__Your assignment__
For the records that follow, please set down exactly the lines between the one holding "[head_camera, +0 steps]" and the one holding "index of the", inclusive, and only those.

◆ ◆ ◆ ◆ ◆ ◆ ◆

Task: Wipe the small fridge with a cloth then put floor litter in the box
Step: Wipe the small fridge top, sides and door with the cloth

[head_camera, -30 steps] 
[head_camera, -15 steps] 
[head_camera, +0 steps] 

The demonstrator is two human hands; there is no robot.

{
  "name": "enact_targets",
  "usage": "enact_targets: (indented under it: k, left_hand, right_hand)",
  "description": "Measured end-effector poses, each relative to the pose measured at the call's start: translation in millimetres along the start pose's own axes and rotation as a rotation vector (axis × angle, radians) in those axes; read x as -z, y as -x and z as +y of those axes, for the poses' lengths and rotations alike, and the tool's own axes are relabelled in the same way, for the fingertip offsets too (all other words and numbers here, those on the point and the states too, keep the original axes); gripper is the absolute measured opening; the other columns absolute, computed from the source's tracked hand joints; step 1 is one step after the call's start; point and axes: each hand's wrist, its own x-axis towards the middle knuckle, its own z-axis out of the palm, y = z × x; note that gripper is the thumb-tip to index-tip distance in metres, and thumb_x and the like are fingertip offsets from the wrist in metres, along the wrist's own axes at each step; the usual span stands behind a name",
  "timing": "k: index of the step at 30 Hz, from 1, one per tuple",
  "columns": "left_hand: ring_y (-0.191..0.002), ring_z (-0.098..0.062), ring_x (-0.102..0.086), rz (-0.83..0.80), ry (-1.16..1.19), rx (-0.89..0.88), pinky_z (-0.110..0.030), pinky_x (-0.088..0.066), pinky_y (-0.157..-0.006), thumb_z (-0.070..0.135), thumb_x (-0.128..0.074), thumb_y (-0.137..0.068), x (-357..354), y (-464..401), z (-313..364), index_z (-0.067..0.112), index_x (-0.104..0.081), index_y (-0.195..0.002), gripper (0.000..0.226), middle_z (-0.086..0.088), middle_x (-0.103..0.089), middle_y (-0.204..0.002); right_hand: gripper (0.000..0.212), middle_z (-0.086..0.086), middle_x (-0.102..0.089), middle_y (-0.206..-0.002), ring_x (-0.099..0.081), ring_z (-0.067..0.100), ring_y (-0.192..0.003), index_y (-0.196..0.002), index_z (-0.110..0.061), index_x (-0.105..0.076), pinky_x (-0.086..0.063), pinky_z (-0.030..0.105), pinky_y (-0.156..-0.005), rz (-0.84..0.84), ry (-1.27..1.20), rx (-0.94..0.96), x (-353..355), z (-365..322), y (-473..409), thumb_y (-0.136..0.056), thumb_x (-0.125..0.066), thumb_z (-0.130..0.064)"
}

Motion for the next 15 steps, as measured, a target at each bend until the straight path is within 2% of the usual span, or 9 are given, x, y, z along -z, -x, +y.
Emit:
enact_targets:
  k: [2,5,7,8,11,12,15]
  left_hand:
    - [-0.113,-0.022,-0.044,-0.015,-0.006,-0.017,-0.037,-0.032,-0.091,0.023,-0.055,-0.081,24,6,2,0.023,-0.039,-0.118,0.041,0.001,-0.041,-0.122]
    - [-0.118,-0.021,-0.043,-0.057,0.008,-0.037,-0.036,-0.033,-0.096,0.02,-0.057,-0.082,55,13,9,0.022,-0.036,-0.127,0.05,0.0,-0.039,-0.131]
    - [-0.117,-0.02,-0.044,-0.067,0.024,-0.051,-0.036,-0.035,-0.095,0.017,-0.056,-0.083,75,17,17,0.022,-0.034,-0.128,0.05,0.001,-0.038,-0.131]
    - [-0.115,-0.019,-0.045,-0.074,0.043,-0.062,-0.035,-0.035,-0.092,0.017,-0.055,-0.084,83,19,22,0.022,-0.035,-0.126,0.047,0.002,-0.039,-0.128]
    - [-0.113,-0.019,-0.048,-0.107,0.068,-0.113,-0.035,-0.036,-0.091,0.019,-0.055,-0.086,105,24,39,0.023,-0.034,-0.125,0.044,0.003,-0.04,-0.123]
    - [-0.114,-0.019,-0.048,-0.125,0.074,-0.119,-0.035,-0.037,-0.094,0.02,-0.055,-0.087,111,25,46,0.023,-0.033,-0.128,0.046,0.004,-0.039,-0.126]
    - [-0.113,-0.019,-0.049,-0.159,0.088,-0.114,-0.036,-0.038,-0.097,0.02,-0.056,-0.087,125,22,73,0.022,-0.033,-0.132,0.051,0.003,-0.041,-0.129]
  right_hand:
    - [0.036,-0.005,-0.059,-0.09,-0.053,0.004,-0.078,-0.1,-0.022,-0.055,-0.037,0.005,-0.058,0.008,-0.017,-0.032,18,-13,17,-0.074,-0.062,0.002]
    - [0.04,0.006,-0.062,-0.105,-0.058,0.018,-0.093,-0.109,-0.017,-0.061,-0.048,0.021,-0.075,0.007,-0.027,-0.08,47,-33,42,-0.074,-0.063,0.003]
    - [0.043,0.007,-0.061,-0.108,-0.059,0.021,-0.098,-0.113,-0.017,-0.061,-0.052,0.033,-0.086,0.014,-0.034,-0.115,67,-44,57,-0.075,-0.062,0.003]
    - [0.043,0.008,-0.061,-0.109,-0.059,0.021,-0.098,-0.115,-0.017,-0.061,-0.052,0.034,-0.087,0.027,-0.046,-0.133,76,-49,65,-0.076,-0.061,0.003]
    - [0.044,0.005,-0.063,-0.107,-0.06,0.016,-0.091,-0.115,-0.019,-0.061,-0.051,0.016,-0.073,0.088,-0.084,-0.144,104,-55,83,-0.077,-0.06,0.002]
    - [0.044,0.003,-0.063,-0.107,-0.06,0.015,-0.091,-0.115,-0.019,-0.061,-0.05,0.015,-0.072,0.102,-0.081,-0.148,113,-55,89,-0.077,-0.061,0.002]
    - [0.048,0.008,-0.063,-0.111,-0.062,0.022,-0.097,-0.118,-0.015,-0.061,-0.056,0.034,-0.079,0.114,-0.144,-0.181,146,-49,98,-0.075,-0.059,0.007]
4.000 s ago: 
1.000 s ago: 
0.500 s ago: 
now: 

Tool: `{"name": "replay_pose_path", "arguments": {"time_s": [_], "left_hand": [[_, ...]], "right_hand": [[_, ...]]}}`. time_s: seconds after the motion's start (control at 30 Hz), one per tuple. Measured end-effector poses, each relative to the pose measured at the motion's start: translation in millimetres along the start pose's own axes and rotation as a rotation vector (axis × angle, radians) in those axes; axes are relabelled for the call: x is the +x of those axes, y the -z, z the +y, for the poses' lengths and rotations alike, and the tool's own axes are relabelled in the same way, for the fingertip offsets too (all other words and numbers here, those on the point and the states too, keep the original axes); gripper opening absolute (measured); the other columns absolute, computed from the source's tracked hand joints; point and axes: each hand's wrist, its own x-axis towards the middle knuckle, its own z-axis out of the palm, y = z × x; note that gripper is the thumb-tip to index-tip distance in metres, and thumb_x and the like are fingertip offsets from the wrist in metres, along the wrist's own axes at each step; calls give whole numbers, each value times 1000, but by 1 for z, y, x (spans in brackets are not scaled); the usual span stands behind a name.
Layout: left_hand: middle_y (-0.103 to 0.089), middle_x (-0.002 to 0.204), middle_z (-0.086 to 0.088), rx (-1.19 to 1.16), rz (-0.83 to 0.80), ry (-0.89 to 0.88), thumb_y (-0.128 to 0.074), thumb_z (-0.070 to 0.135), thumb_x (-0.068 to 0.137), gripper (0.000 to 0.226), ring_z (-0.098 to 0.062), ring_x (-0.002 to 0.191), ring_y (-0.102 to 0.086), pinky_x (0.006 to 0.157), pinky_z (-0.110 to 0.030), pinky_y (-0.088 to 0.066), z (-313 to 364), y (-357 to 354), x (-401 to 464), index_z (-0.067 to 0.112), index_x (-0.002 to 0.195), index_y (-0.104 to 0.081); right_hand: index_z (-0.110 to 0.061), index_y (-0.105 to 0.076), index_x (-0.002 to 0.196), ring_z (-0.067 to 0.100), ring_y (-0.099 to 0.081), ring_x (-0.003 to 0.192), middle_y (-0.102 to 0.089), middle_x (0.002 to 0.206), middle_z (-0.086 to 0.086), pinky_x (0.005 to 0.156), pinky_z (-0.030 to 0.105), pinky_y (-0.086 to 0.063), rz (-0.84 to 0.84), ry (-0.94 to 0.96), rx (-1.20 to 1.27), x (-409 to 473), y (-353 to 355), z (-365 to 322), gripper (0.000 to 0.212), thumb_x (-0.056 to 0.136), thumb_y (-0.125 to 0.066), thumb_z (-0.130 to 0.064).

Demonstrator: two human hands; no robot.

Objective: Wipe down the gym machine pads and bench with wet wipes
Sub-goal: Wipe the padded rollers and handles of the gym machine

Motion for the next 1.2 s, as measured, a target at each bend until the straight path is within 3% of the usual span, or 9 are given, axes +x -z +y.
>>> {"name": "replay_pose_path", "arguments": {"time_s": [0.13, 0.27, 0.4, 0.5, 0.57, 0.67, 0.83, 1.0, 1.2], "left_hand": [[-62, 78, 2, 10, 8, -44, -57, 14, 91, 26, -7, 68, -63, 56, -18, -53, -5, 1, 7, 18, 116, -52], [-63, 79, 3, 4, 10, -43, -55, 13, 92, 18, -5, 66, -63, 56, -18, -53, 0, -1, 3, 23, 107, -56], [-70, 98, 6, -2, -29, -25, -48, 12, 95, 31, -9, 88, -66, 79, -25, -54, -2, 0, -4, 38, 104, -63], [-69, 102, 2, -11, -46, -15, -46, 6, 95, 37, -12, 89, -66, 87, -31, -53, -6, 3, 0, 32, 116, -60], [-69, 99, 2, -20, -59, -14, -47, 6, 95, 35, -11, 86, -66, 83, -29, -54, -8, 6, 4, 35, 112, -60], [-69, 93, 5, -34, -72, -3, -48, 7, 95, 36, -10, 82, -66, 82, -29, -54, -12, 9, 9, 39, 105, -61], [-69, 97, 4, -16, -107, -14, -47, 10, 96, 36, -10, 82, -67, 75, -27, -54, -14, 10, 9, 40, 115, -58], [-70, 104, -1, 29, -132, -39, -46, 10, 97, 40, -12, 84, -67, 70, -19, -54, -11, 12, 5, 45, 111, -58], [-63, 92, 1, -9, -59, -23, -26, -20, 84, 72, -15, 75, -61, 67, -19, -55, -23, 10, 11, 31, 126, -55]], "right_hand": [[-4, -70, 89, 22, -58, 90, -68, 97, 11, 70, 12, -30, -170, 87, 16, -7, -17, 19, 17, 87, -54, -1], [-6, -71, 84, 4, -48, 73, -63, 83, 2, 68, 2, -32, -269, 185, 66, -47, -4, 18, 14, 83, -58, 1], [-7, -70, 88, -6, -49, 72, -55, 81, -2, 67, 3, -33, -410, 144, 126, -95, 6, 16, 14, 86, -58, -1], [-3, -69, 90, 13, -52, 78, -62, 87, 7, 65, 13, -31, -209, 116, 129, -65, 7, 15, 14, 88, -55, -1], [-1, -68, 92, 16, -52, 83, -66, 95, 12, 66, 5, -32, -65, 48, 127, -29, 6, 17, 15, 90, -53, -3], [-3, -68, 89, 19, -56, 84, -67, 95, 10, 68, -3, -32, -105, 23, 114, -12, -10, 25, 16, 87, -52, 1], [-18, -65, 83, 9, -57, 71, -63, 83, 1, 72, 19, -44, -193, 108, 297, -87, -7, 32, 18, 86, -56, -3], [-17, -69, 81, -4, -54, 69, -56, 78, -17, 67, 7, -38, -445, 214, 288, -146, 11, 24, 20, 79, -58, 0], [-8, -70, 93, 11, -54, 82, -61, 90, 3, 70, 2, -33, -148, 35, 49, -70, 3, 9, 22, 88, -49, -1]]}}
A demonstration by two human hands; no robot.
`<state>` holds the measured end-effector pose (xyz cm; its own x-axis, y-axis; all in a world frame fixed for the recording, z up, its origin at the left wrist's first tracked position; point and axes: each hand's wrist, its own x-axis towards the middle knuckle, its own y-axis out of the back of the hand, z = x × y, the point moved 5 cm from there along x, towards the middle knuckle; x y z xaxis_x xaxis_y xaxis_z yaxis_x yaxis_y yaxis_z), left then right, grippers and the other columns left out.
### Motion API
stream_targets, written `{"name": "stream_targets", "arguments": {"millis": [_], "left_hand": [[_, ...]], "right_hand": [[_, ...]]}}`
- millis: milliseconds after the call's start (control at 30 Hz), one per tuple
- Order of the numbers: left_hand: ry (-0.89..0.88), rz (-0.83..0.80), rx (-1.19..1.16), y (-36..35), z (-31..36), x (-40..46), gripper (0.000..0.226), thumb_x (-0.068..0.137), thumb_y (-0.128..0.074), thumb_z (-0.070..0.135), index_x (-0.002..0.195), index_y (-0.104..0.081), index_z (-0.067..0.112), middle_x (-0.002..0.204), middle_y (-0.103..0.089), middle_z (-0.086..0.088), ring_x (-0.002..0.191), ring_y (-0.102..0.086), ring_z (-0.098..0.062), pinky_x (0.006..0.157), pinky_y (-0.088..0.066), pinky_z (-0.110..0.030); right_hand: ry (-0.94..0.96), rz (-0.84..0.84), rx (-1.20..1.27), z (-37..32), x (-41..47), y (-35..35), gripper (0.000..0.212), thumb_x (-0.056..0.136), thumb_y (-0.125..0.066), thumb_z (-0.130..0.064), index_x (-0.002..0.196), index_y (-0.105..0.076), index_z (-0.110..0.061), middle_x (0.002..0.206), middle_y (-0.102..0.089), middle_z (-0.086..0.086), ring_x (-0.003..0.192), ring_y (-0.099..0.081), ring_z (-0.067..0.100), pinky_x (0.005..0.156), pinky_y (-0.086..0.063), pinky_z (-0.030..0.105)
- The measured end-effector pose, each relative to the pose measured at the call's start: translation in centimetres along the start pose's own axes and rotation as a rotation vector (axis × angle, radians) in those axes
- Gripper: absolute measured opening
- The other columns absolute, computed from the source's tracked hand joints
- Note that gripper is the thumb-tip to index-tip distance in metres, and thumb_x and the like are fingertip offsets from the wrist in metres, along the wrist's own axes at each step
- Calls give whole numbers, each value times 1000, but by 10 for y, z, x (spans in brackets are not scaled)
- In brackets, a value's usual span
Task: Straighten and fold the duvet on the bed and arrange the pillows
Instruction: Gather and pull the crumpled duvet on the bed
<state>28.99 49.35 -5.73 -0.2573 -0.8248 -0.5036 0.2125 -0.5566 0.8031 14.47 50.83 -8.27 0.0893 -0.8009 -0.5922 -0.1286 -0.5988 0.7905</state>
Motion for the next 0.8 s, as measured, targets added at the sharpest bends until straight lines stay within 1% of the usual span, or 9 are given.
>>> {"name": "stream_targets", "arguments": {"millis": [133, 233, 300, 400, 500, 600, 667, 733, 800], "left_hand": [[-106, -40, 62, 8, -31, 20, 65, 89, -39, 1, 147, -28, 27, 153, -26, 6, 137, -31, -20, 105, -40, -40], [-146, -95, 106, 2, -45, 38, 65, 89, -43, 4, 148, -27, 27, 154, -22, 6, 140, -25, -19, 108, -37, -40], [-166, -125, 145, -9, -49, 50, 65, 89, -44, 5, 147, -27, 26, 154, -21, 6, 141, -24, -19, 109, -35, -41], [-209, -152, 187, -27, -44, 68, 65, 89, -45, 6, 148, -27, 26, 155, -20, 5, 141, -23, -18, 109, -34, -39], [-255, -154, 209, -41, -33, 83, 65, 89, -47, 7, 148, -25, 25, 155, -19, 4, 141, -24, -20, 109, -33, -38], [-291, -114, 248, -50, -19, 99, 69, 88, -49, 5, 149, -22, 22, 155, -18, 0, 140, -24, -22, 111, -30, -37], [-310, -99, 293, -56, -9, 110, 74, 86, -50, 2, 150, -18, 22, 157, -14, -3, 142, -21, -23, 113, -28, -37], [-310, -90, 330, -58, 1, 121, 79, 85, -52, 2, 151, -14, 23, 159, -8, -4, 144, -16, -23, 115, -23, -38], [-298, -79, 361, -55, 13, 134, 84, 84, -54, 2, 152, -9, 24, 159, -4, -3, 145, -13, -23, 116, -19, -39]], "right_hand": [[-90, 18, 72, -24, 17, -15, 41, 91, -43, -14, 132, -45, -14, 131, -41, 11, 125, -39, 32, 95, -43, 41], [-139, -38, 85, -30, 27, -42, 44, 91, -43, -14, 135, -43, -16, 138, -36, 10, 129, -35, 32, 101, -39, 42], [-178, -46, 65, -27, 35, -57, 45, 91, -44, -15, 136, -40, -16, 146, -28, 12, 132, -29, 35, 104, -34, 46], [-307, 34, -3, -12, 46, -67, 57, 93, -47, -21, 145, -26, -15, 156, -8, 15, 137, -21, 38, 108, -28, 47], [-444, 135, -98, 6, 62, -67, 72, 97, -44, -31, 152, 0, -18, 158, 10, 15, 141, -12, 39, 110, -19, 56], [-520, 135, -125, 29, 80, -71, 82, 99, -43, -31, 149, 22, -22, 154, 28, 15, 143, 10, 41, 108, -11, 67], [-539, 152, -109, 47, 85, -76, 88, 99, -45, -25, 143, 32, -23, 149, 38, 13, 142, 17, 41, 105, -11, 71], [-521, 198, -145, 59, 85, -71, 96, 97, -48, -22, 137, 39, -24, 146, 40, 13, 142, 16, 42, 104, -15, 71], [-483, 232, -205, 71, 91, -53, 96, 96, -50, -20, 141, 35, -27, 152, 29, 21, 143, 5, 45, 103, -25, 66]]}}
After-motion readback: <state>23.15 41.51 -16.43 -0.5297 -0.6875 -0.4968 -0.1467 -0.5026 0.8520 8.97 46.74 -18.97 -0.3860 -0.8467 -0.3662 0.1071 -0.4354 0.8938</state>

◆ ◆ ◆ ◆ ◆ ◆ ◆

__Solution__
[head_camera, +0 steps] 

The demonstrator is two human hands; there is no robot.

{
  "name": "enact_targets",
  "usage": "enact_targets: (indented under it: k, left_hand, right_hand)",
  "description": "Measured end-effector poses, each relative to the pose measured at the call's start: translation in millimetres along the start pose's own axes and rotation as a rotation vector (axis × angle, radians) in those axes; read x as -z, y as -x and z as +y of those axes, for the poses' lengths and rotations alike, and the tool's own axes are relabelled in the same way, for the fingertip offsets too (all other words and numbers here, those on the point and the states too, keep the original axes); gripper is the absolute measured opening; the other columns absolute, computed from the source's tracked hand joints; step 1 is one step after the call's start; point and axes: each hand's wrist, its own x-axis towards the middle knuckle, its own z-axis out of the palm, y = z × x; note that gripper is the thumb-tip to index-tip distance in metres, and thumb_x and the like are fingertip offsets from the wrist in metres, along the wrist's own axes at each step; the usual span stands behind a name",
  "timing": "k: index of the step at 30 Hz, from 1, one per tuple",

The answer has been given, and the exercise is done.